La princesa le miró desconcertada, no comprendía cómo podía conocer la creencia de su pueblo de que los alfareros enseñaban a mentir al barro.
—Doña Beatriz me contó muchas cosas sobre vuestras tradiciones. Pero yo no creo que sea el barro el que miente, sino el alfarero. El barro no tiene capacidad de mentir, se entrega al alfarero y se deja moldear por sus manos. Sin embargo, el alfarero esconde su alma detrás de sus piezas, pero si no consigue la forma que busca, rompe la vasija para no revelar sus defectos. No mostrar los defectos es una forma de mentir, ¿no crees?
Doña Aurora no se atrevió a contestar, no deseaba decirle que el buen alfarero no necesita romper ninguna pieza, y que la mentira del barro no se encuentra en su forma, sino en su fragilidad, convertida aparentemente en dureza después de la cocción. La princesa encogió los hombros y miró al capitán sin decir una palabra. Don Lorenzo devolvió la cerámica a su sitio y se colocó junto a ella.

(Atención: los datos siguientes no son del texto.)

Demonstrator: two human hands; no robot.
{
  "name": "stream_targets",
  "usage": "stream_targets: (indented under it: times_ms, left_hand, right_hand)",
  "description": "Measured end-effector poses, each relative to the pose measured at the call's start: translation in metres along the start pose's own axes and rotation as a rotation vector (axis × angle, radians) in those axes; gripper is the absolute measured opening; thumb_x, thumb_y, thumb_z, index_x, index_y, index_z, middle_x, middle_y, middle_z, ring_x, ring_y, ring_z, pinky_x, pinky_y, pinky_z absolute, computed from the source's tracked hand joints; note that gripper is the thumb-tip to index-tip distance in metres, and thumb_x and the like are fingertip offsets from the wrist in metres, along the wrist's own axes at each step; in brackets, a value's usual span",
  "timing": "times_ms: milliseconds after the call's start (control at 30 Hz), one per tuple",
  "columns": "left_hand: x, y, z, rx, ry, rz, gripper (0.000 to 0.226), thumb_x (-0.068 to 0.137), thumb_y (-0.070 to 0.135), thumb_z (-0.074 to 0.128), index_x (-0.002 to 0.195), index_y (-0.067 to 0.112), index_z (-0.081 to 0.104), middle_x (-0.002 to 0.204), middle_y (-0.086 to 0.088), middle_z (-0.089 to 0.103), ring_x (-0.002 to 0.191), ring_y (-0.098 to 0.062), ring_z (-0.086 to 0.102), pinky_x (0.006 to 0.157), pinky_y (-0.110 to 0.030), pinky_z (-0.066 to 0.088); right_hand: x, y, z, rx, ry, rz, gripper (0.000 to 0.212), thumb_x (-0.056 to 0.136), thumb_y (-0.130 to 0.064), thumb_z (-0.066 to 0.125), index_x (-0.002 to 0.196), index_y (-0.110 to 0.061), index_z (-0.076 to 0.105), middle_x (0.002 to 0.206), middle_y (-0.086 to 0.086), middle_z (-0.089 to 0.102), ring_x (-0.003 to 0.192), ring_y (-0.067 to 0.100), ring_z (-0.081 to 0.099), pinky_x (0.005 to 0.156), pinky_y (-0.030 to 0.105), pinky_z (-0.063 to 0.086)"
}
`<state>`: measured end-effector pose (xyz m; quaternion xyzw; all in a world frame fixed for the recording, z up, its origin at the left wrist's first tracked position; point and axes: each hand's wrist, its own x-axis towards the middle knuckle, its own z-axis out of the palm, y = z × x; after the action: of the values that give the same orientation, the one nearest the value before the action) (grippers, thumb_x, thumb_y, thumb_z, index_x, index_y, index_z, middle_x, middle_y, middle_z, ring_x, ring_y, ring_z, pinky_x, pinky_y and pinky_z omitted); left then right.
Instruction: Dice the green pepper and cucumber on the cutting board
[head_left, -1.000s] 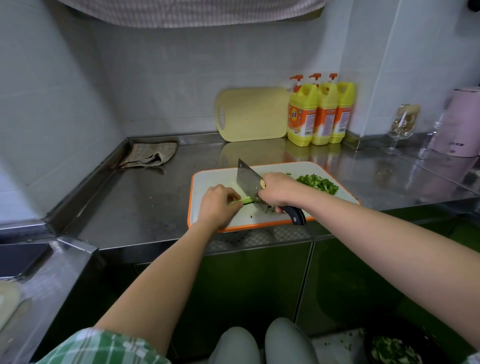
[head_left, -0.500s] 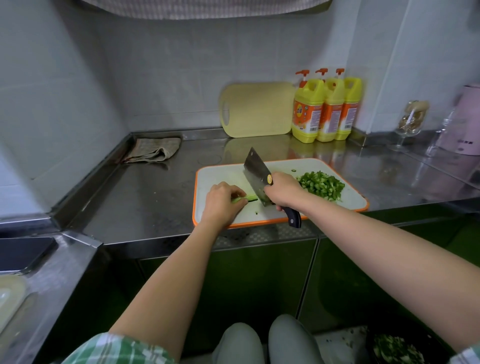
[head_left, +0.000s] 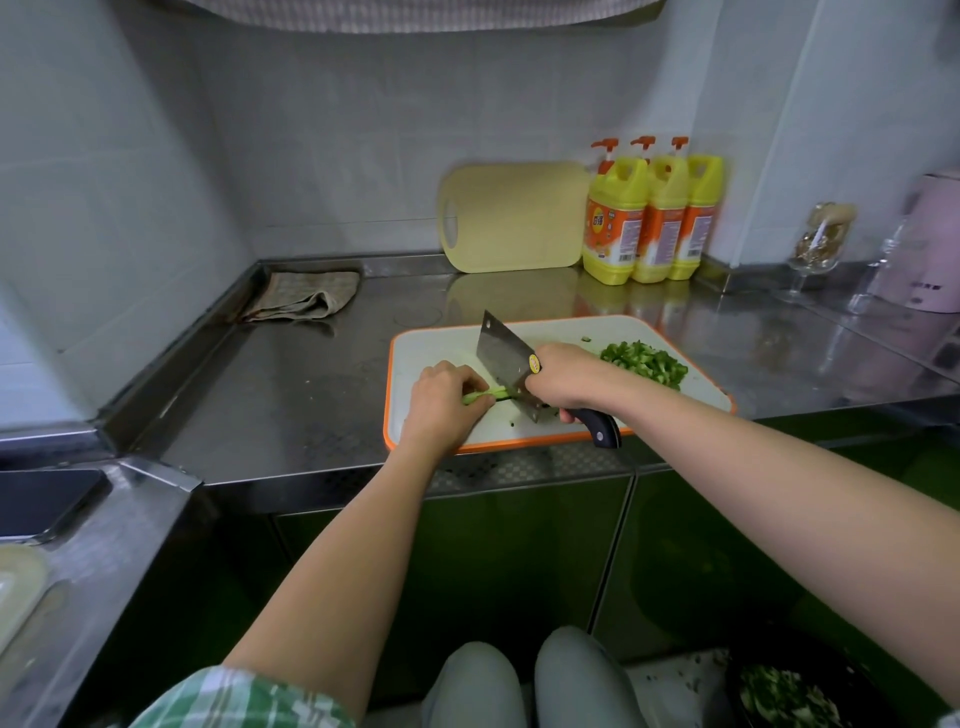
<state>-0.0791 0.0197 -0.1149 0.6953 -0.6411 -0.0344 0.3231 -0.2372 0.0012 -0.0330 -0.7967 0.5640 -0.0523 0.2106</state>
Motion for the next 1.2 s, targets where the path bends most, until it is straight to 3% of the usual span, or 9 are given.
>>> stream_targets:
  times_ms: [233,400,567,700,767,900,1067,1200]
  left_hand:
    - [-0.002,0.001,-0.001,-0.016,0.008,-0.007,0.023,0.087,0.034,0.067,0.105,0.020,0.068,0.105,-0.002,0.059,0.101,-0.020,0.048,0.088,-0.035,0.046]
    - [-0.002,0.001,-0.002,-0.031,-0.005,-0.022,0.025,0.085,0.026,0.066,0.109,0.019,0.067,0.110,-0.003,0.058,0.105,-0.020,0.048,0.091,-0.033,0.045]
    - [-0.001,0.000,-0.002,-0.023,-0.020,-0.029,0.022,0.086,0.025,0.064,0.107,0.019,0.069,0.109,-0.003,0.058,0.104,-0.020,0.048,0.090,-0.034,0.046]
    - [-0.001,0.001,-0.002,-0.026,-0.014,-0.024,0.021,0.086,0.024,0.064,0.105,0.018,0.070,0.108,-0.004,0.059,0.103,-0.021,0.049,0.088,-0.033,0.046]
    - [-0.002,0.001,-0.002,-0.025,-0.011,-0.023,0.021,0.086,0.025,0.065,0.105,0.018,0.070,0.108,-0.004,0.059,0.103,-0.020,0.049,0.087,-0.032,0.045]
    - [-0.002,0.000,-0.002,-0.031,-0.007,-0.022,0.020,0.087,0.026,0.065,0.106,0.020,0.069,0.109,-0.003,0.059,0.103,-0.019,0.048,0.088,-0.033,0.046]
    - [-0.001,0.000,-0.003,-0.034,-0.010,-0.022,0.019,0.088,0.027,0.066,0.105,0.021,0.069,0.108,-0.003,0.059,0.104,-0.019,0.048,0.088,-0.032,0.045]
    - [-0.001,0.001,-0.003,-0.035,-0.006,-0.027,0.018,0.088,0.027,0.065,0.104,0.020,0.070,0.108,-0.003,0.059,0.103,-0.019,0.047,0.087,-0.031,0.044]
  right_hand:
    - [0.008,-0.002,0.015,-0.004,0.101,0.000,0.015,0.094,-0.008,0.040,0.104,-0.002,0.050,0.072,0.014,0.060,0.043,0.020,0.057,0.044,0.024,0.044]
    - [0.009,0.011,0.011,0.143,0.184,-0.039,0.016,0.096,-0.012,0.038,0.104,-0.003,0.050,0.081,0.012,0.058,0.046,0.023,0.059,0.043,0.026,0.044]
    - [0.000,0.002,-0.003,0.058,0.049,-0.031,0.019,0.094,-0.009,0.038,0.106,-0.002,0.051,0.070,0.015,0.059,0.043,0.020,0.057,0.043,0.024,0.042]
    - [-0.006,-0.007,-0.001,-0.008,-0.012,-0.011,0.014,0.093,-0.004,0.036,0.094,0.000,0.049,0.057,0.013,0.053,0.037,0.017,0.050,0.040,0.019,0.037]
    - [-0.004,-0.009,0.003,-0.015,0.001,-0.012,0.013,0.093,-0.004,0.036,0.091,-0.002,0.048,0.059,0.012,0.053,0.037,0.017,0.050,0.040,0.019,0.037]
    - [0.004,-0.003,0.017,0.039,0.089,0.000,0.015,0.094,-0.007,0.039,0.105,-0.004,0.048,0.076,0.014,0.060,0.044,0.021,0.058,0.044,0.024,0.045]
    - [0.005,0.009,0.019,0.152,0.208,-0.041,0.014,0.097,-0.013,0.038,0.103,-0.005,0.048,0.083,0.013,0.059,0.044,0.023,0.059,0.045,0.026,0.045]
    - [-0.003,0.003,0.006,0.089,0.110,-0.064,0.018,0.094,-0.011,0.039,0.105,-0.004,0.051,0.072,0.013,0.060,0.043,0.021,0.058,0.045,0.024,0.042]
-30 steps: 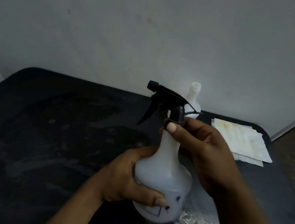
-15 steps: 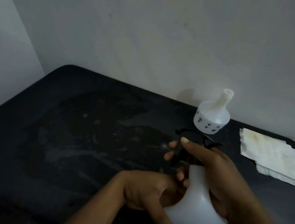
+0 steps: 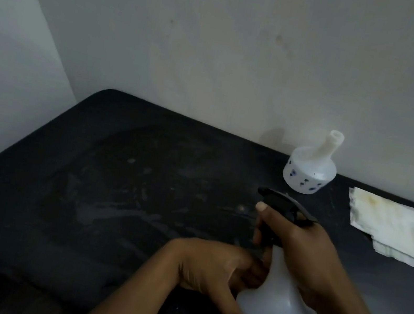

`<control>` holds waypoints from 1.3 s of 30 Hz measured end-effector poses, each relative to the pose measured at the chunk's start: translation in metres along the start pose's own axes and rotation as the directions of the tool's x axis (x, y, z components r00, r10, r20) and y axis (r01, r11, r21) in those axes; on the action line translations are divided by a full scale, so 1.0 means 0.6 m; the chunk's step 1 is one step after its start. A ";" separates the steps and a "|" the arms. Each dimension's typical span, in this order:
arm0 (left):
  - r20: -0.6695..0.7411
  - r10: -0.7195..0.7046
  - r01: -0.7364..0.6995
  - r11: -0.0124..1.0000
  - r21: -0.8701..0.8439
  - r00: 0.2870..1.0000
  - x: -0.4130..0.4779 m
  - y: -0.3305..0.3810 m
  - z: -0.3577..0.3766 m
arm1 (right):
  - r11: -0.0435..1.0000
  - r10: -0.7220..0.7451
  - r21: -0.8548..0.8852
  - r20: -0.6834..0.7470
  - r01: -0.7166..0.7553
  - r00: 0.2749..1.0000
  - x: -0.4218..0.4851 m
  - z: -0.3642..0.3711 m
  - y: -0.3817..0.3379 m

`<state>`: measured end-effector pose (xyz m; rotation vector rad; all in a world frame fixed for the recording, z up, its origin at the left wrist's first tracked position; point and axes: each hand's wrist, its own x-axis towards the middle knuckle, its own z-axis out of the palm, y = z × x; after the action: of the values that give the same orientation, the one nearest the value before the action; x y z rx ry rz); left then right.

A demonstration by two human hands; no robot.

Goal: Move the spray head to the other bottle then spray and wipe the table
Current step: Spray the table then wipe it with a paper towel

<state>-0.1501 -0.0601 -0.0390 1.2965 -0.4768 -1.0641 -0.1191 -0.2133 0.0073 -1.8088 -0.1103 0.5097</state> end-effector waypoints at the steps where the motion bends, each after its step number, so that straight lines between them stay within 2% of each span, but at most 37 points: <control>1: -0.010 0.005 -0.005 1.000 0.010 1.000 -0.001 0.000 0.000 | 1.000 -0.007 0.013 0.004 0.007 1.000 0.001 0.000 0.001; 5: -0.079 0.058 -0.054 0.998 0.045 0.995 -0.005 0.005 -0.001 | 0.998 -0.053 0.039 0.058 0.051 0.997 0.008 -0.006 0.002; 9: -0.099 0.067 -0.073 0.995 -0.061 0.993 -0.008 0.009 0.002 | 0.988 0.027 0.146 0.183 -0.054 0.983 0.011 -0.010 0.003; 11: -0.100 0.067 -0.077 0.992 -0.096 0.993 -0.010 0.010 0.007 | 0.988 0.037 0.143 0.163 -0.061 0.986 0.009 -0.004 0.004; 15: -0.133 0.091 -0.103 0.991 -0.086 0.987 -0.013 0.004 0.010 | 1.000 -0.025 0.004 0.036 0.025 0.999 0.007 0.007 0.004; 19: -0.122 0.087 -0.093 0.995 -0.046 0.989 -0.016 -0.005 0.004 | 0.998 -0.020 0.055 -0.049 0.023 0.999 0.013 0.007 0.010; 29: -0.106 0.048 -0.037 0.994 0.106 0.993 -0.046 0.004 -0.005 | 0.974 -0.020 0.228 0.074 0.002 0.997 0.024 0.012 -0.009; 32: -0.167 0.008 0.027 0.978 0.207 0.986 -0.067 -0.002 -0.012 | 0.986 -0.074 0.161 0.139 0.051 0.988 0.021 0.041 -0.047; 35: -0.349 -0.156 0.238 0.949 0.205 0.924 -0.081 -0.022 -0.017 | 0.991 -0.134 0.015 0.182 0.133 0.974 0.047 0.081 -0.094; 36: -0.381 -0.168 0.258 0.946 0.197 0.909 -0.083 -0.028 -0.018 | 0.990 -0.128 -0.031 0.187 0.136 0.974 0.061 0.096 -0.107; 39: -0.358 -0.162 0.239 0.954 0.181 0.920 -0.096 -0.024 -0.014 | 0.977 -0.064 -0.183 0.224 0.106 0.973 0.106 0.136 -0.126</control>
<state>-0.1757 -0.0061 -0.0396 1.7210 -0.2041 -0.9455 -0.0800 -0.0961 0.0428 -1.9233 -0.3989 0.6522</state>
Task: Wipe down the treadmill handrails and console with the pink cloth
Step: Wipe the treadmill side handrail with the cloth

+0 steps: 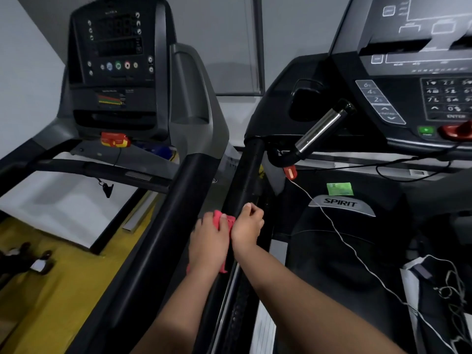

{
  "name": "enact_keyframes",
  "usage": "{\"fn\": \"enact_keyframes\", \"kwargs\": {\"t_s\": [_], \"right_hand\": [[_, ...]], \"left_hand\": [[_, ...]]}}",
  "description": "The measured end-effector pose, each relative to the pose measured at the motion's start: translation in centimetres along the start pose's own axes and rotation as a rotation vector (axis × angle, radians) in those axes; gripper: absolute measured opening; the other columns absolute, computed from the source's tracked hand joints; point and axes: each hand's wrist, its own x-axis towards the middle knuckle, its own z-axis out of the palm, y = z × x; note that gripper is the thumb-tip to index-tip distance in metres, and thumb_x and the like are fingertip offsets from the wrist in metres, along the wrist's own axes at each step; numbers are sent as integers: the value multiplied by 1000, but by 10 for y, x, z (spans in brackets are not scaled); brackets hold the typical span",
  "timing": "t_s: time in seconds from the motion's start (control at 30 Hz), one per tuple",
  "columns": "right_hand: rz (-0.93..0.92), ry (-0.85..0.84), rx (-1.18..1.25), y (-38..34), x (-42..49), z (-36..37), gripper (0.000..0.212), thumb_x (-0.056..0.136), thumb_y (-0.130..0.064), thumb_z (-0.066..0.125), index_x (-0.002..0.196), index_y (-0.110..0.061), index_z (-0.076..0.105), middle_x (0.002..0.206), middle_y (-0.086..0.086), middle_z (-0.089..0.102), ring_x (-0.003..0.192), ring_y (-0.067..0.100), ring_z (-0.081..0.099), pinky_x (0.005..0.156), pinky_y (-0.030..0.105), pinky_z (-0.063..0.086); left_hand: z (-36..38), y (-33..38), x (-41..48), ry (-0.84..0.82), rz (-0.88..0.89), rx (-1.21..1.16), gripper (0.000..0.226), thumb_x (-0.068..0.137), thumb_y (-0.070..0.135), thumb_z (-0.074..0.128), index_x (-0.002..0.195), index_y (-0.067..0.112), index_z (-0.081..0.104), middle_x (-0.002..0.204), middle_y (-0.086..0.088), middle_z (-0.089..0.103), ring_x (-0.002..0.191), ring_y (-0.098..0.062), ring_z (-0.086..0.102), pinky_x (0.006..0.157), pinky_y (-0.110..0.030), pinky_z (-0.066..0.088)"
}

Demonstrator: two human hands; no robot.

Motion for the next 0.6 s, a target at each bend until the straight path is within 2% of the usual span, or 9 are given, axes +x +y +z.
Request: {"fn": "enact_keyframes", "kwargs": {"t_s": [0.1,0.17,0.27,0.3,0.37,0.43,0.47,0.53,0.6], "right_hand": [[-31,2,58,6,-2,-17,22,98,-23,43,115,-16,55,124,10,51,113,25,50,101,40,40],[-155,10,105,6,-10,-33,15,98,-17,42,108,-20,54,121,5,51,110,18,50,97,31,40],[-288,-88,182,0,-24,-54,20,99,-15,40,99,-25,58,113,0,58,105,12,54,92,28,43],[-275,-147,210,-4,-27,-58,22,100,-16,40,100,-23,61,108,0,61,101,11,57,90,28,46],[-181,-293,287,-11,-31,-63,26,100,-21,40,107,-12,64,97,0,66,88,9,62,76,22,50],[-75,-425,383,-19,-35,-70,29,99,-26,43,111,-7,61,84,3,66,70,9,64,58,20,50],[-59,-439,406,-22,-34,-72,25,97,-26,48,110,-9,61,82,5,67,68,11,64,55,21,49],[-95,-376,417,-28,-30,-78,16,93,-20,57,106,-12,61,84,7,69,71,15,66,58,25,51],[-161,-243,409,-32,-20,-82,15,88,-18,63,102,-13,63,87,8,69,73,19,66,61,30,53]], "left_hand": [[-4,20,6,58,61,21,32,94,37,50,122,26,58,118,-4,54,107,-26,56,90,-41,48],[-5,33,8,55,46,-24,31,90,37,57,120,28,60,120,-2,53,108,-25,56,92,-40,47],[-4,53,6,-19,1,-87,36,91,44,55,121,27,61,124,-2,57,119,-25,51,103,-41,40],[-6,60,3,-67,-10,-162,35,93,43,52,121,25,62,122,0,60,120,-23,50,105,-39,38],[-9,74,-5,-192,-60,-440,30,98,35,47,117,20,64,111,5,63,111,-15,56,99,-33,42],[-13,86,-15,-319,-144,-702,26,99,30,47,118,21,62,111,-1,66,105,-15,60,97,-34,46],[-13,89,-17,-362,-168,-782,26,99,28,47,120,21,61,112,-2,66,105,-15,62,97,-34,47],[-15,91,-18,-386,-166,-896,23,99,22,47,118,23,61,108,1,67,102,-12,64,91,-29,51],[-19,88,-14,-328,-89,-873,20,99,17,47,105,29,61,104,8,66,97,-6,64,84,-25,52]]}}
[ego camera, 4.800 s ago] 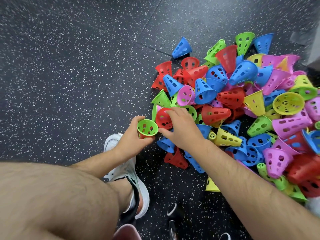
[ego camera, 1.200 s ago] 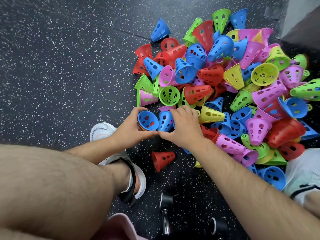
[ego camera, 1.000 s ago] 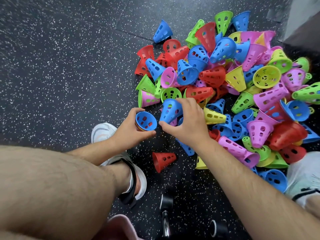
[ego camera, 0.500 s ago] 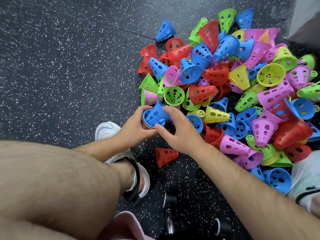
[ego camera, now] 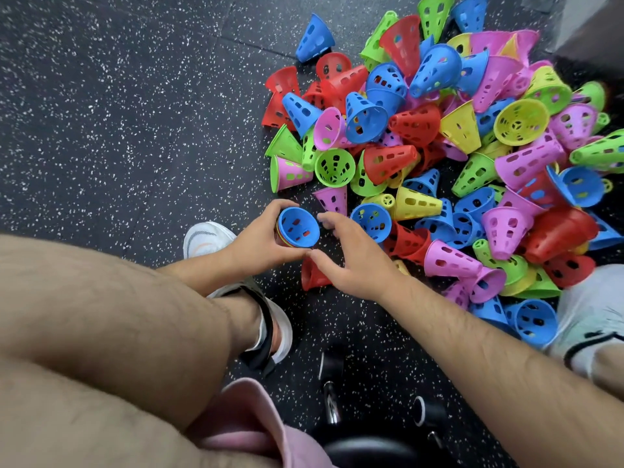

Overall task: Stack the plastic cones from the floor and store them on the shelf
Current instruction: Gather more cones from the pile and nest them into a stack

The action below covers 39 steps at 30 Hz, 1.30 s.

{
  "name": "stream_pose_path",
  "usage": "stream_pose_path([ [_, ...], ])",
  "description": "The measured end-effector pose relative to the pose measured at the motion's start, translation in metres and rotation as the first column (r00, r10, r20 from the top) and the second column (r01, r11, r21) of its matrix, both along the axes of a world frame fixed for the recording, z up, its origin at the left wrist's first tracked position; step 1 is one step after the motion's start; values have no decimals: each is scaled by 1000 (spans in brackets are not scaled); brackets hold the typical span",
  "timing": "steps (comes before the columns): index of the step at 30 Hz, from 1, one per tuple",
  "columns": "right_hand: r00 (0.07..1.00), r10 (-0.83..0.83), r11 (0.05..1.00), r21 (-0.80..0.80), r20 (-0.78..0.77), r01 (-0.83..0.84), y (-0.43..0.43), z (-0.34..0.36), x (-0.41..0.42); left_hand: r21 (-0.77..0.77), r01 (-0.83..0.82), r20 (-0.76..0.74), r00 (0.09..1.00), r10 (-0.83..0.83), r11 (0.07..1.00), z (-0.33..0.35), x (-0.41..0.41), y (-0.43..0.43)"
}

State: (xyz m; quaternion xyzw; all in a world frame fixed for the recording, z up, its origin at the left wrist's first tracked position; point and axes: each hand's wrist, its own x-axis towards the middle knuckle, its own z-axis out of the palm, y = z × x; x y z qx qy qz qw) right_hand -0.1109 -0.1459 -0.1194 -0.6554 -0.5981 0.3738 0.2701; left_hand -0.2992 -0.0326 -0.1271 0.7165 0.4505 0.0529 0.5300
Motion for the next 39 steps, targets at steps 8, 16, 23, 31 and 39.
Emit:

—Vayámonos, se está haciendo tarde.
De regreso al palacio, volvió a tener la sensación de que la vida cotidiana todavía era posible. Hacía ya varios meses que vivían en Tenochtitlan, quizás algún día dejarían el palacio y se instalarían en una casa propia, donde viviría con los niños y con Valvanera, protegidas por el hombre que se había convertido en su dueño poco a poco, sin habérselo propuesto. Quizá todavía era posible la rutina. Volver a casa para bañar a los niños, preparar tamales rellenos de pavo o caracoles con chile amarillo, y frutas hervidas en caldo de ave. Recuperar las tareas cotidianas y recrearse en los actos que se repiten cada día, aquellos que aseguran la continuidad de la vida, frente a la incertidumbre y al desequilibrio de lo desconocido. Servirse un vaso de cacao después de la cena y fumar una pipa, no sin antes haberse lavado las manos y la boca. Conservar las costumbres y las buenas maneras que visten de dignidad a los hombres. La cortesía. Hablar sin alzar la voz, mostrarse humilde, no hacer ostentación de los sentimientos. No mentir. Y saber llorar cuando se haga necesario.
Caminaba procurando mantenerse un paso atrás del capitán. Quizá las tradiciones la rescataran de la inestabilidad y de la muerte que la acompañaban desde el día de su nacimiento.